McGregor labelled his first campaign in charge as a ‘transition’ year, but he is keen to build on it and get the Bridgers moving back up the Regional One South West table.
Last term they were battling with relegation until pulling away in the final couple of months of the campaign to finish ninth in the 12-team league.
This season’s Ivybridge team, who start their campaign away at Matson, will look much different to recent years.
The highly-experienced Charlie Briant, Ben Watts and Tom Scoles, who have been ever-present for years, have retired, captain Sam Furse has moved away from the area and prop George Montgomery has joined Plymouth Albion.
But the Bridgers have promoted some more youngsters, and the experienced Matt Finn has returned from Oaks, while Chey Bryce has also made the switch from Plymstock, and Albion lock Dan Collier has joined the South Hams club on loan.
“Last season was a complete transition year and you have to rebuild from that,” said McGregor.
“We had a really great session this week with 43 training, and we have two strong squads out this weekend.
“We said at the start what we wanted to do. Some people bought into it, some still had some reservations and some just don’t really care, but overall as a club we feel we are going in the right direction.
“I have always said we are a sleeping giant, but we just have to get our processes right.
“We have done our best to recruit as organically as we could. This weekend out of 38 players between our two squads we have 24 that were home-grown. I don’t think there are many clubs that can say that.
“What I am very proud of so far is the commitment to training. On average we have been getting 40 to training and with an average age of 22. There is a lot of young boys there, so it is really exciting.
“I’m really buzzing. I think we can do a hell of a job.”
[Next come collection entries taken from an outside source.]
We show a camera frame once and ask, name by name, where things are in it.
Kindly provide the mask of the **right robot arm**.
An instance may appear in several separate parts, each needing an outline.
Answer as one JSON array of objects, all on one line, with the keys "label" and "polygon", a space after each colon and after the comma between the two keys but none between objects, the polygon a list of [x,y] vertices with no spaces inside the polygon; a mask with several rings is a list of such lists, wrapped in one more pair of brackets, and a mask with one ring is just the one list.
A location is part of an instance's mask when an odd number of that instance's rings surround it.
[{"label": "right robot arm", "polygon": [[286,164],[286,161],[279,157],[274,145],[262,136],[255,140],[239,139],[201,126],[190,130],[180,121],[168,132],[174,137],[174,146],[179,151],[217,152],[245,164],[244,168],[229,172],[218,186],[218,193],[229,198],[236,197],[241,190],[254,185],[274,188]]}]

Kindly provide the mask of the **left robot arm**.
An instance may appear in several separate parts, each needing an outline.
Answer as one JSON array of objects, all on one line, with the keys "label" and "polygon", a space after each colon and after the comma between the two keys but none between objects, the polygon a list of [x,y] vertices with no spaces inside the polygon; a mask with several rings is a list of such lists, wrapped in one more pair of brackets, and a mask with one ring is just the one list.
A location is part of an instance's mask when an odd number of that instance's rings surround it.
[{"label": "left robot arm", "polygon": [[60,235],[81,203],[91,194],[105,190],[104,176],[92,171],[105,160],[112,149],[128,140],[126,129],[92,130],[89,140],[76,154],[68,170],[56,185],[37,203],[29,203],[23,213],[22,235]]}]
On what the targets are for Ivybridge’s first and second teams, McGregor said: “I think for the Vandals (second team) it is a top four finish and we are sort of holding out for a top six finish for the seniors, but just because I have said that, it doesn’t mean if we achieve it or don’t achieve it, that doesn’t mean it’s a success or failure; it’s how we get there.
“There is no doubt we have a squad of boys that can win a lot of games.
“I think we will be more experienced for last season.
“Last year we lost four games by a score or in the last five minutes. I don’t think we are going to make those same mistakes again.
“People forget that those four games we lost in the last five minutes were all with bonus points. That would have been 20 points instead of like eight. If you add on 12 points to our league finish, we’d have been sixth or seventh.”
Matson finished one place and three points behind Ivybridge last season, but their home form was good with five of their seven victories coming at Redwell Road.
Collier comes straight into Ivybridge’s team, with Finn and Bryce also starting. Youngster James Cantin gets the nod at scrum-half, with Matt Grieveson captaining the side from fly-half.